01 abril 2011

Desintegração da verdade




Em tempos outros, menos brutalizados pela mercantilização da alma, o dia da mentira era de alguma forma comemorado pelas pessoas, com uma trama que se sustentava até o possível, e uma vez desvelada, emergia a sutileza da brincadeira, contada por diversas vozes. Para o dia da mentira fazer sentido, era importante a duração da mentira. Prolongada indefinidamente, a mentira tornava-se um engodo sem graça.

No mundo líquido-moderno, a mentira transformou-se em farsa, com o objetivo indefinido de postergar o embuste, a enganação. A mentira, que se tornou coisa burlesca, não tem tempo para terminar, ao contrário, a representação bem ou mal feita torna-se o fundamento do jogo neoliberal, postergando-se ao máximo. E uma vez desmascarada (e não revelada, como se fazia com a brincadeira), outra farsa é montada, pronta a disseminar-se, até que outra surja e assim por diante.

E perdura o tempo que se sustentar como um produto explorável. A farsa, o método da bufonaria, procede de acordo com a ideologia dominante. Seu discurso mais grandiloquente não sugere nada que o menor dos significados, mas a permanência de um insólito esvaziado. O método da pós-modernidade neoliberal é a antítese, e dela não escapa. Destruir para edificar, desinformar para formar, exceder para esvaziar... Para ser um vencedor, ignora-se o comportamento ético, e descartando a ética, estende-se a sensação fugidia do bem-estar.

A sensação fugidia do bem-estar é um dos pilares da publicidade de nossos dias, e como sabemos, ela se impregna por todos os poros, transformando em natural o artificioso, em falta o suficiente. Temos cada qual que desejarmos mais do que precisamos, alinhando-nos ao modo mais fácil de ser. Em outras palavras, o dia primeiro de abril não faz mais sentido, porque a mentira vinga como a grande verdade da vida.

Assim, chegam as disparatadas informações das agências noticiosas, dando conta que ora são os rebeldes, ora são as tropas de Gadafi que avançam e conquistam. Por trás de tudo, amarrando os acontecimentos descontextualizados, sabemos que os mísseis da Otan seguem caindo, em nome da segurança da população civil...

A intervenção midiática sobrevém e complementa a onda sísmica, não dos bombardeios, mas da trapaça informativa. O esforço das notícias compõe um quadro de confusão, a alimentar uma intervenção humanitária das potências industriais. É o sensacionalismo, estúpido! Quanto mais embuste se divulgar, menos se saberá onde está a verdade.

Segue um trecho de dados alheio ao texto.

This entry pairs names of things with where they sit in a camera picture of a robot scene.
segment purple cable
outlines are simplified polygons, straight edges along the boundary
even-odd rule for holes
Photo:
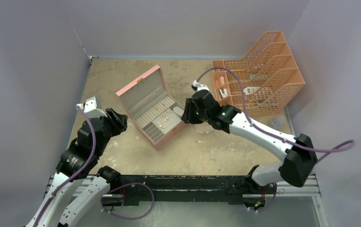
[[[143,215],[141,215],[141,216],[138,216],[138,217],[134,217],[134,218],[130,218],[130,217],[125,217],[125,216],[121,216],[121,215],[118,215],[118,214],[114,214],[114,213],[108,211],[107,209],[105,209],[104,204],[103,204],[103,202],[102,202],[102,200],[101,200],[102,210],[103,210],[105,213],[107,213],[107,214],[110,214],[110,215],[112,215],[112,216],[115,216],[115,217],[118,217],[118,218],[121,218],[121,219],[125,219],[125,220],[137,220],[137,219],[141,219],[141,218],[147,216],[147,215],[151,212],[152,208],[154,207],[155,198],[154,198],[154,193],[152,192],[151,188],[149,188],[149,187],[146,186],[145,184],[143,184],[143,183],[137,183],[137,182],[127,183],[127,184],[122,185],[122,186],[120,186],[120,187],[117,187],[117,188],[115,188],[115,189],[113,189],[113,190],[110,190],[108,193],[113,193],[113,192],[115,192],[115,191],[117,191],[117,190],[119,190],[119,189],[121,189],[121,188],[130,186],[130,185],[133,185],[133,184],[142,185],[142,186],[146,187],[146,188],[148,189],[148,191],[151,193],[152,203],[151,203],[150,208],[148,209],[148,211],[147,211],[145,214],[143,214]]]
[[[223,67],[213,67],[213,68],[210,68],[210,69],[206,70],[205,72],[203,72],[203,73],[199,76],[199,78],[197,79],[197,82],[200,81],[200,79],[201,79],[207,72],[209,72],[209,71],[211,71],[211,70],[225,70],[225,71],[229,72],[230,74],[232,74],[232,76],[234,76],[235,79],[238,81],[239,86],[240,86],[240,89],[241,89],[241,92],[243,92],[243,90],[244,90],[244,89],[243,89],[243,84],[242,84],[242,82],[239,80],[239,78],[236,76],[236,74],[233,73],[231,70],[229,70],[229,69],[227,69],[227,68],[223,68]],[[257,125],[255,125],[255,124],[251,121],[251,118],[247,115],[246,99],[245,99],[245,98],[242,98],[242,100],[243,100],[243,112],[244,112],[244,114],[245,114],[248,122],[250,123],[250,125],[252,125],[255,129],[259,130],[260,132],[262,132],[262,133],[264,133],[264,134],[266,134],[266,135],[268,135],[268,136],[274,137],[274,138],[276,138],[276,139],[278,139],[278,140],[282,140],[282,141],[284,141],[284,142],[286,142],[286,143],[289,143],[289,144],[291,144],[291,145],[293,145],[293,146],[296,146],[296,147],[298,147],[298,148],[300,148],[300,149],[307,150],[307,151],[313,151],[313,152],[330,154],[330,153],[336,153],[336,152],[342,152],[342,151],[349,150],[349,149],[353,148],[353,147],[356,145],[356,142],[355,142],[354,140],[348,140],[348,141],[345,141],[345,142],[343,142],[343,143],[335,146],[333,149],[316,149],[316,148],[308,148],[308,147],[302,146],[302,145],[300,145],[300,144],[297,144],[297,143],[295,143],[295,142],[289,141],[289,140],[287,140],[287,139],[285,139],[285,138],[283,138],[283,137],[281,137],[281,136],[278,136],[278,135],[272,134],[272,133],[270,133],[270,132],[267,132],[267,131],[261,129],[260,127],[258,127]],[[323,160],[325,157],[326,157],[326,155],[322,156],[322,157],[318,160],[318,162],[319,162],[320,160]]]
[[[321,156],[319,159],[318,159],[318,161],[317,161],[317,163],[318,162],[320,162],[320,161],[322,161],[324,158],[326,158],[328,155],[330,155],[331,153],[327,153],[327,154],[324,154],[323,156]]]
[[[275,200],[275,196],[276,196],[276,191],[278,190],[278,185],[276,183],[273,183],[273,196],[271,198],[271,200],[269,200],[268,204],[266,204],[262,209],[257,210],[257,212],[263,212],[264,210],[268,209],[269,206],[273,203],[273,201]]]
[[[95,136],[95,131],[94,131],[94,127],[92,126],[92,123],[90,121],[90,119],[87,117],[86,113],[84,113],[84,111],[82,109],[80,109],[79,106],[76,106],[76,109],[78,112],[80,112],[81,115],[83,115],[83,117],[86,119],[88,126],[90,127],[91,130],[91,136],[92,136],[92,148],[91,148],[91,153],[90,156],[88,157],[88,159],[86,160],[86,162],[83,164],[83,166],[81,166],[80,169],[78,169],[71,177],[69,177],[66,181],[64,181],[61,185],[59,185],[58,187],[56,187],[56,189],[51,193],[51,197],[47,199],[47,201],[45,202],[44,206],[42,207],[42,209],[40,210],[37,218],[35,219],[34,225],[33,227],[36,227],[38,225],[38,222],[40,221],[42,215],[44,214],[46,208],[49,206],[49,204],[51,203],[52,199],[56,196],[56,194],[61,190],[62,187],[64,187],[68,182],[70,182],[71,180],[73,180],[77,175],[79,175],[87,166],[88,164],[91,162],[91,159],[95,153],[95,147],[97,145],[97,141],[96,141],[96,136]]]

E então, de onde menos se espera, também o método da bufonaria em funcionamento. Surgem os cronistas e os filósofos de ocasião (que poderiam ser cronistas e filósofos da velocidade), propondo a revelação do que mais desejam esconder (ou do que menos se preocupam), a teleologia dos fatos. Quanto aos cronistas de ocasião, assumir uma função a serviço de interesses corporativos já não parece uma novidade, os temos em profusão suficiente para acreditar que a verdade seja a irrealidade criada em cada crônica, em cada artigo.

Mas quanto aos tais filósofos de ocasião, isso sim, me surpreende. Vê-los mergulhados até a alma nessa técnica oportunista, empenhados em difundir suas razões melífluas, que se escoram em um jogo perverso de surfar na onda (da ocasião), e amealhar muita grana com isso! Posto que se sacramentam, como fariseus do sistema capitalista, pautados na ideologia do sucesso a qualquer preço. Tudo o que podem oferecer, esses filósofos da velocidade, não vem do saber que acumulam, mas da espetaculosidade de suas técnicas de sedução.

De acordo com o espírito da antítese neoliberal, na qual se aprofundaram como poucos, a esses filósofos de ocasião não interessa a essência, mas a visibilidade; não a perenidade das ideias, mas a elaboração fortuita, que se esboroa ao primeiro vento. Adensam o choque provocador quanto mais faturam com isso, e são hábeis no trato de temas os mais diversos. As técnicas de sedução têm como ítem sagrado não permanecer nas mesmas ideias, multiplicá-las - com competência discursiva - para enredar a platéia. O filósofo de ocasião não crê em nada que subsista com consistência.

Temos, pois, o tempo da mentira, das palavras descartáveis, das ideias espúrias, das técnicas de explanação e de sedução, das explicações que não alimentam o desejo de serem compreendidas... Que jorrem pois os mísseis na Líbia, que se arroguem filosofar sobre os escritos de Nelson Rodrigues, quando pouco ou nada compreendem da obra de Nelson Rodrigues, que se desvirtue na edição das notícias, com mais estrepolias desconexas. Na modernidade-líquida, a diplomacia, como a filosofia de ocasião e a informação midiática, têm propósitos que poucas vezes contemplam a verdade.